Keduanya melanjutkan kompetisi yang aneh dan sunyi ini. Dalam waktu kurang dari seminggu, Wen Ke’an dan teman sekelasnya yang sangat tampan itu berhasil masuk sepuluh besar aplikasi tersebut.
Kini, mereka dikelilingi oleh siswa dari salah satu SMA tertentu. Sepertinya aplikasi tersebut diluncurkan oleh sekolah ini, karena semua siswanya telah memverifikasi identitas. Di papan peringkat, hanya mereka berdua yang tidak menggunakan nama aslinya.
“Pria Tampan Nomor Satu di Alam Semesta” dan “An’an Makan Lemon Setiap Hari” menonjol di papan peringkat.
Setelah menyelesaikan serangkaian tes latihan, Wen Ke’an keluar. Malam ini, orang tuanya pulang larut malam; sekarang sudah lewat jam sepuluh. Biasanya, mereka akan sampai di rumah sekitar pukul sembilan. Saat Wen Ke’an hendak menelepon orang tuanya, dia mendengar gerbang di halaman terbuka—merekalah yang kembali.

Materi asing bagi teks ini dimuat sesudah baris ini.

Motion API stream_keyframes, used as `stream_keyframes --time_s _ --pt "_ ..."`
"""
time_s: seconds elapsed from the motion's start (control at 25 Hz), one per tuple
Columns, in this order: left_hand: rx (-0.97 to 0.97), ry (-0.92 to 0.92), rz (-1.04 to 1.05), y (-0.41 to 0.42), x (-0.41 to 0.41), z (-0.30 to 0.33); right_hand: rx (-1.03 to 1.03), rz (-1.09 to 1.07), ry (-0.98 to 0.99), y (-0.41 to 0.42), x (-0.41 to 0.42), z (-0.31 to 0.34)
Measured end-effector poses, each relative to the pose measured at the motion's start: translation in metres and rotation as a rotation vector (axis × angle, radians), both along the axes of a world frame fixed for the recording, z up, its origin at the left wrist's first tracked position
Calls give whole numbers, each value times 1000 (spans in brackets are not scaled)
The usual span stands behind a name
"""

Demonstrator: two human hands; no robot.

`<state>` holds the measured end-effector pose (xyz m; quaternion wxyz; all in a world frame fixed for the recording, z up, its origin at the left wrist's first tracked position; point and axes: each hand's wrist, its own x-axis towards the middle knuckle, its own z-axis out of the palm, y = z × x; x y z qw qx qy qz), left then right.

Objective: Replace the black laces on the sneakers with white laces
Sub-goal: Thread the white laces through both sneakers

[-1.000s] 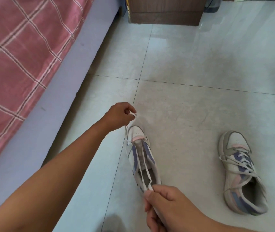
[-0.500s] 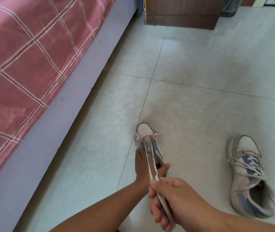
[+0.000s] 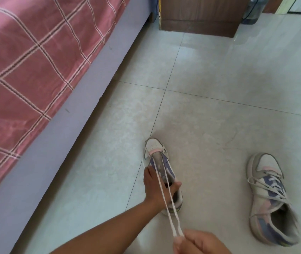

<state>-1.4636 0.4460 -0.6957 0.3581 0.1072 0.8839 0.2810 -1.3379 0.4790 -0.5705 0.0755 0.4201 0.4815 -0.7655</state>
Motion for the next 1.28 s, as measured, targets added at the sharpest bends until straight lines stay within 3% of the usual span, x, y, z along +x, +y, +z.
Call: stream_keyframes --time_s 0.08,0.16,0.32,0.48,0.64,1.16,1.28 --pt "-27 -244 30 1 -26 0 -19 126 -50 11 3 -13" --pt "85 -380 177 1 -64 10 -33 180 -109 27 4 -17" --pt "69 -247 353 19 -141 -1 -61 137 -108 40 -1 -21" --pt "-24 -398 264 44 -161 -17 -100 130 -159 41 -7 -26" --pt "-151 -328 107 59 -169 -18 -112 119 -133 41 -13 -24" --pt "-201 -318 -104 84 -158 -24 -72 175 -144 53 -16 -28" --pt "-240 -333 -138 91 -153 -26 177 255 -178 60 -23 -45"
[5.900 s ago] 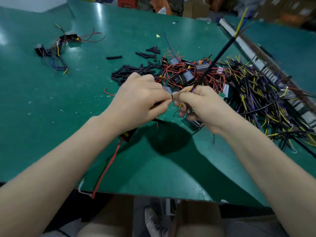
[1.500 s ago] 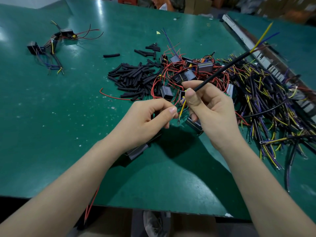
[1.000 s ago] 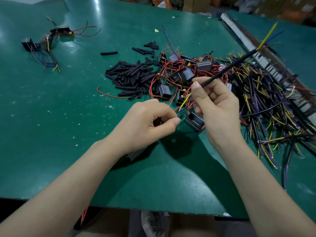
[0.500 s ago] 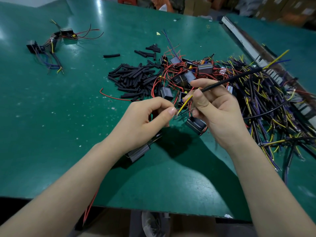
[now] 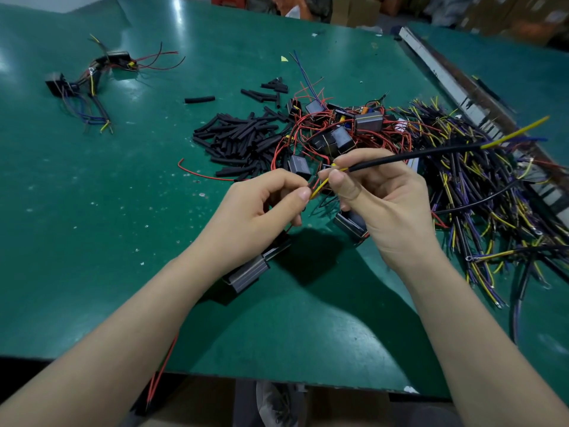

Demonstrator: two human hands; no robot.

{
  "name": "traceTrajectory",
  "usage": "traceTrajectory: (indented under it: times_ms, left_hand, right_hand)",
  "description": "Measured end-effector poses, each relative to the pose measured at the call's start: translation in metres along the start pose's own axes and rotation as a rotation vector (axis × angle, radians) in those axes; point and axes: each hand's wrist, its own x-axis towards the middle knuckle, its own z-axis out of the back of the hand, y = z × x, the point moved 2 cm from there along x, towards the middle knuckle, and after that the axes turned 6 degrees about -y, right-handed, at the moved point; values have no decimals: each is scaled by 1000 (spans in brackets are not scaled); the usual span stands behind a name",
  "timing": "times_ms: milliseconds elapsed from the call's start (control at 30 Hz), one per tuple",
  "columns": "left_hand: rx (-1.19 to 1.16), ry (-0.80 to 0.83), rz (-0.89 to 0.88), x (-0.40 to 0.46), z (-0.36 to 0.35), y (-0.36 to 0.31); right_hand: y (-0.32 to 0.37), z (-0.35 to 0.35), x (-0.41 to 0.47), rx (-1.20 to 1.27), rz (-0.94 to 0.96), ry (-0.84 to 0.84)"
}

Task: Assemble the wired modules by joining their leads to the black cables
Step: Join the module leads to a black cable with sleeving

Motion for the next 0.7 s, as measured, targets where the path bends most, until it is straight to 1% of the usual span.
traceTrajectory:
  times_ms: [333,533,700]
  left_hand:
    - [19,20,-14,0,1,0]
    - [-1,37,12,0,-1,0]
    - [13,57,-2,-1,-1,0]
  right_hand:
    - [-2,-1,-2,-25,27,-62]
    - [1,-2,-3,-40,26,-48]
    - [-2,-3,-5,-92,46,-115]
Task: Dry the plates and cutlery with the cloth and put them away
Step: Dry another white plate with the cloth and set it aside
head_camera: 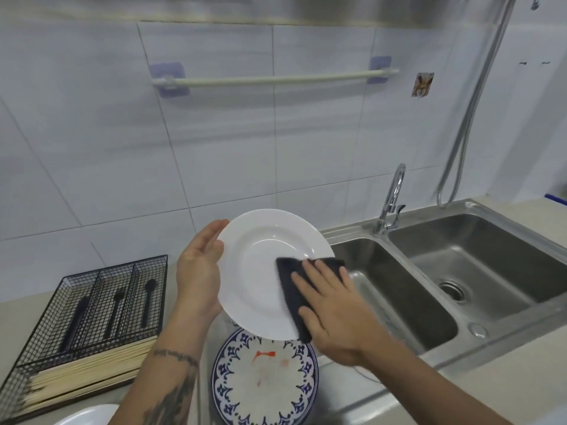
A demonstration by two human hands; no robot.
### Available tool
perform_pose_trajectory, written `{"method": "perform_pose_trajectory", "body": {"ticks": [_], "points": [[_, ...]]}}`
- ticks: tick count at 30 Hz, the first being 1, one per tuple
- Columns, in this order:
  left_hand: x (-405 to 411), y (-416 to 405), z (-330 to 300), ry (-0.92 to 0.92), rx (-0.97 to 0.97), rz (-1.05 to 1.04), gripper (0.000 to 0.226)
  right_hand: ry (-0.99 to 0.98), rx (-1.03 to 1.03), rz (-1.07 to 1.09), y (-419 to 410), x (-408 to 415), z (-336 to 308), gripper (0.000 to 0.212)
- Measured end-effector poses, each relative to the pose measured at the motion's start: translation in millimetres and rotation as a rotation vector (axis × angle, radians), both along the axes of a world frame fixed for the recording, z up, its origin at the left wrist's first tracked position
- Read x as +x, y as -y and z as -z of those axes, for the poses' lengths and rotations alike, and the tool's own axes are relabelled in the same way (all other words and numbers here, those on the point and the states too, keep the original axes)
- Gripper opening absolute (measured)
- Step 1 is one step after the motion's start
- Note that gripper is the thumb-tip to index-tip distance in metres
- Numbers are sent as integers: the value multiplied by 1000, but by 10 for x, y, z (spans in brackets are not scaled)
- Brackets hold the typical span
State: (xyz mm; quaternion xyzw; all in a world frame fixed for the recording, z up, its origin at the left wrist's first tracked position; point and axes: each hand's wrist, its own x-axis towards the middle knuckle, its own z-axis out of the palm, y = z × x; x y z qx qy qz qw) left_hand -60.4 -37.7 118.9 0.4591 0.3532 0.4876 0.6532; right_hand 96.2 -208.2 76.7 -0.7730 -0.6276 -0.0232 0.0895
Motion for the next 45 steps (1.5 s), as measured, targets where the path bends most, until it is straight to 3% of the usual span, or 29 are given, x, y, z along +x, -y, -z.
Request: {"method": "perform_pose_trajectory", "body": {"ticks": [4, 12, 18, 23, 28, 31, 34, 38, 41, 45], "points": [[112, 91, -37, -24, 23, 56, 38, -22, 56, 172, -309, 140, -142, 70], [143, 146, -81, 40, -22, 71, 37, -155, 91, -123, -294, -366, -124, 66], [-79, -84, -204, 99, -70, -89, 36, -87, 90, -7, -42, -164, -212, 67], [-36, -225, -213, 108, -235, -186, 36, -164, 276, -103, -8, -180, -291, 81], [43, -153, -75, 96, -317, -143, 48, -67, 503, -135, -60, -88, -377, 43], [57, -72, -66, 114, -327, -106, 49, -23, 545, -153, -52, -27, -420, 34], [30, 29, -11, -14, -191, -104, 37, -57, 541, -142, -33, 37, -498, 37], [-92, 223, 131, -326, 329, -87, 30, -117, 527, -138, -13, 105, -577, 44], [-185, 381, 143, -312, 668, -42, 35, -250, 493, -120, 10, 163, -555, 41], [-227, 491, -19, -287, 898, 26, 37, -560, 457, -112, 39, 300, -560, 44]]}}
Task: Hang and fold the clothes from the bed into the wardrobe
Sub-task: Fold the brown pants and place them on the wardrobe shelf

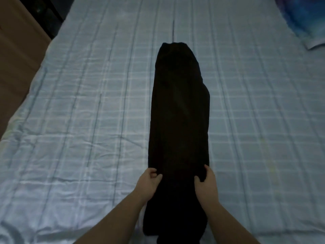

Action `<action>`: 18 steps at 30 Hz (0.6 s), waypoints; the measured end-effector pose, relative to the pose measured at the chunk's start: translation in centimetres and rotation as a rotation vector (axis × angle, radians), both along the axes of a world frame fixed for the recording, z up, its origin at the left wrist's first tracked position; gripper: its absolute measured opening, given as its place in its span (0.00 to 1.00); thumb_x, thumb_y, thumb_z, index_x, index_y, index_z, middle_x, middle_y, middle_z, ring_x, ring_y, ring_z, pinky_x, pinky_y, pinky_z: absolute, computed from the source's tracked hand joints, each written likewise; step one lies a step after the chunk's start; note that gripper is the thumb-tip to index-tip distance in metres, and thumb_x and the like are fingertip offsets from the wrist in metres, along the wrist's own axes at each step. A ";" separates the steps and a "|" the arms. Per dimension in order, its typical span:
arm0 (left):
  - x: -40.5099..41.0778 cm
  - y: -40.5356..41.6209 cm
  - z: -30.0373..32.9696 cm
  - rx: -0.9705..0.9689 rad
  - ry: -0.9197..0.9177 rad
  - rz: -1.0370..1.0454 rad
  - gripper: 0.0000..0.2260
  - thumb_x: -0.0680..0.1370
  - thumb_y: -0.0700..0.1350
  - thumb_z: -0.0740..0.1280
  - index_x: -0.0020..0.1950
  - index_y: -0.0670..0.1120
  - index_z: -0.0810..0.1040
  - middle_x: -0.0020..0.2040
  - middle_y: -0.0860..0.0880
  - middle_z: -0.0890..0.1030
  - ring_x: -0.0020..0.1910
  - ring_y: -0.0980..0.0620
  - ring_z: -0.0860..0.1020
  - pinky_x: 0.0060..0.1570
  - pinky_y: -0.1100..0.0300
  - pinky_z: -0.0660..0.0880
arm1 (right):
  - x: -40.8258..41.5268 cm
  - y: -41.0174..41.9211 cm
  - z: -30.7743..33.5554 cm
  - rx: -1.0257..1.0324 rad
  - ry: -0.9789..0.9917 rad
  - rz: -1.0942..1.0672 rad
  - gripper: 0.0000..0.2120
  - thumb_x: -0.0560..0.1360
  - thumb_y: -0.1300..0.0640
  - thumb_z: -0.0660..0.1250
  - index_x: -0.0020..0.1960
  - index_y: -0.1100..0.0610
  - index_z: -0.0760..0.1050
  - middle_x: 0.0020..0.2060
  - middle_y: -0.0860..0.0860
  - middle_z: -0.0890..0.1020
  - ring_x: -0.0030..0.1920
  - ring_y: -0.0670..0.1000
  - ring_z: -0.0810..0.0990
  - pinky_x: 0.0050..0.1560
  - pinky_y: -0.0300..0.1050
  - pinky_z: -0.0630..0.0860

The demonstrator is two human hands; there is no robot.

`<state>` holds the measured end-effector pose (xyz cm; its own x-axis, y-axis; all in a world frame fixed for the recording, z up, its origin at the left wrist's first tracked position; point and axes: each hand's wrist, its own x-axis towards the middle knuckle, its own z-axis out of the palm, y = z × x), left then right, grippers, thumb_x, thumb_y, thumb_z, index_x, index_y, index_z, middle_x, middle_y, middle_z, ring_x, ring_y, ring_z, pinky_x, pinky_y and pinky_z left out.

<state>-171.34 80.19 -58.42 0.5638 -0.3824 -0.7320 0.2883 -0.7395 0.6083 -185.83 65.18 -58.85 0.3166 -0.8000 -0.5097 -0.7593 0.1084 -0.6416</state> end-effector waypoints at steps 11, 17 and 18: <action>-7.0 7.7 -1.4 0.028 -0.069 0.119 0.20 0.77 0.52 0.71 0.64 0.43 0.71 0.60 0.44 0.78 0.56 0.48 0.78 0.57 0.54 0.76 | -5.2 5.3 -0.2 0.457 -0.010 -0.187 0.20 0.79 0.55 0.66 0.68 0.62 0.72 0.58 0.59 0.80 0.55 0.59 0.80 0.59 0.53 0.76; -7.6 10.1 0.5 -0.215 0.288 0.156 0.13 0.79 0.38 0.69 0.63 0.45 0.75 0.57 0.45 0.83 0.53 0.49 0.83 0.55 0.55 0.80 | -5.8 5.8 2.8 0.755 -0.277 -0.229 0.20 0.76 0.63 0.67 0.68 0.55 0.72 0.56 0.56 0.82 0.55 0.60 0.82 0.55 0.56 0.79; -7.3 10.2 0.9 -0.280 0.330 0.173 0.13 0.79 0.38 0.68 0.63 0.45 0.76 0.56 0.46 0.84 0.54 0.49 0.83 0.56 0.54 0.79 | -5.8 5.6 3.6 0.759 -0.347 -0.246 0.19 0.76 0.63 0.67 0.66 0.53 0.73 0.56 0.55 0.82 0.56 0.59 0.82 0.54 0.55 0.79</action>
<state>-178.66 90.37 -57.51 0.3910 -0.5117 -0.7650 0.6050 -0.4836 0.6326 -191.67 70.78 -55.27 0.4160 -0.3490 -0.8397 -0.4326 0.7362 -0.5203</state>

Wen Ke’an berjalan ke halaman untuk menyambut mereka, “Ayah, Ibu.”
Wen Qiangguo memandang Wen Ke’an dan tersenyum, “Kami kembali.”
“Kenapa kamu pulang terlambat hari ini?” Wen Ke’an bertanya dengan lembut.
Saat dia berbicara, Wen Ke’an memperhatikan masakan rebus yang tidak terjual di mobil mereka. Biasanya, ini akan terjual habis.
“Apakah terjadi sesuatu?” Wen Ke’an bertanya sambil mendongak.
“Penjual lain buka di pasar malam yang menjual hidangan rebus,” jelas Wen Qiangguo.
Bisnis mereka selalu bagus di pasar malam, jadi tidak mengherankan jika ada orang lain yang ingin terjun. Saat Wen Ke’an hendak menghibur ayahnya, ibunya angkat bicara.
“Bibimu yang kedualah yang membukanya.”
Ketika Wen Ke’an kembali ke rumah, hari sudah sangat larut, dan ayahnya sudah lama menunggu di depan pintu. Mengetahui dia akan kembali malam ini, orang tuanya berkemas lebih awal dari pasar malam.
Liu Qing telah menyiapkan beberapa hidangan lezat untuk Wen Ke’an di rumah. Ketika dia melihat Wen Ke’an, dia hampir tidak bisa menahan air matanya.